Effect of doxorubicin interaction on the morphology of cell membrane lipids. LB films were transferred at SP 30 mN/m prior to and after interaction with doxorubicin for 20 min. Height scale for all images is 150 nm. The LB film of the sensitive cell membrane lipids did not change following interaction with doxorubicin, but resistant cell membrane lipids showed inhibition of phase separation following interaction with doxorubicin.

Figure 9

Doxorubicin uptake in resistant and sensitive cells. (a) Drug uptake in cells treated with doxorubicin in solution vs.
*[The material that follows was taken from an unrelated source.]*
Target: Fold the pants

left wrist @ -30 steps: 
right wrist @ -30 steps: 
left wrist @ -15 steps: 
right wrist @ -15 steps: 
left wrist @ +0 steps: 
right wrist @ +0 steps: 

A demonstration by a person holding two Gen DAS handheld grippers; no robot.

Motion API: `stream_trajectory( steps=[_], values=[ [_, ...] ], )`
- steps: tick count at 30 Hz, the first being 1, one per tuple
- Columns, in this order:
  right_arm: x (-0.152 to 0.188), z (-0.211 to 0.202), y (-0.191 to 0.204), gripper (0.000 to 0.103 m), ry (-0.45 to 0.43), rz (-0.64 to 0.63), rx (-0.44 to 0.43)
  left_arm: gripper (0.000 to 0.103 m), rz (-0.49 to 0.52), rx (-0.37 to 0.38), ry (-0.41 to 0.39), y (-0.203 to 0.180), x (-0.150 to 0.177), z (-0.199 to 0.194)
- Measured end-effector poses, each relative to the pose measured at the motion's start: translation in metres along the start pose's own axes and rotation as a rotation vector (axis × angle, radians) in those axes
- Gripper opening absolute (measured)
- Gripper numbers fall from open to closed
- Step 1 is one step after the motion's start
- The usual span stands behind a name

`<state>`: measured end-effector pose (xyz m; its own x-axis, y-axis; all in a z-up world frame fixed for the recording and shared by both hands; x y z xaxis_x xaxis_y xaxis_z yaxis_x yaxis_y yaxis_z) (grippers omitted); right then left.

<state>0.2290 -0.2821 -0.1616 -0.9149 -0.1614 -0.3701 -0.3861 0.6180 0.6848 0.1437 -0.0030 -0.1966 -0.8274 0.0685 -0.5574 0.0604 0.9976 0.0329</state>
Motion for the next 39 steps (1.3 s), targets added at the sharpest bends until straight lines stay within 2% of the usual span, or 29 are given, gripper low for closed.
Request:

Doxil with incubation time. Uptake increased with longer incubation time in sensitive cells but not in resistant cells. Data as mean ± SEM (n = 4). *p < 0.05 doxorubicin vs. Doxil; **p < 0.005 doxorubicin vs. Doxil. (b) Drug uptake in resistant cells with doxorubicin in solution at different concentrations at 4-h incubation time. Uptake of doxorubicin in resistant cells increased only after ~1,000 ng/mL concentration in culture medium.

Figure 10

Antiproliferative activity of doxorubicin in solution and with Doxil in sensitive and resistant cells following (a) 3-d and (b) 6-d treatment. In 3-d treatment, cells were incubated with different doses of drug, whereas in 6-d treatment, cells were incubated with drug for 3 d and then in drug-free medium for another 3 d prior to MTS assay. Data as mean ± SEM (n = 6). p < 0.005 for IC₅₀ of doxorubicin vs. Doxil in sensitive cells. p < 0.005 for IC₅₀ of doxorubicin or Doxil in sensitive vs. resistant cells.

Figure 11

Mechanism of drug uptake and transport in sensitive and resistant cells (a) Schematic representation of the probable effects of lipid packing density and fluidity of sensitive and resistant cell membrane lipids on drug diffusion across the lipid bilayer. Low lipid packing density and high fluidity arrangement of the lipids of sensitive cells allow the drug to diffuse freely across the bilayer without interaction. In contrast, high lipid packing density and low fluidity of resistant cells and the hydrophobic nature of resistant membrane lipids hinders free drug diffusion and favors drug-lipid interaction, trapping the drug in membrane lipids. (b) Suggested pathways of drug transport in resistant and sensitive cells. Drug or Doxil preferentially follow the pathway of sorting endosomes to recycling endosomes in sensitive cells as against sorting endosomes to late endosomes/lysosomes in resistant cells. This effect could be due to the low membrane fluidity of resistant cells vs. that of sensitive cells and also due the difference in drug interaction with resistant and sensitive cell membrane lipids. Doxorubicin interacts with the membrane lipids of resistant cells but not that of sensitive cells.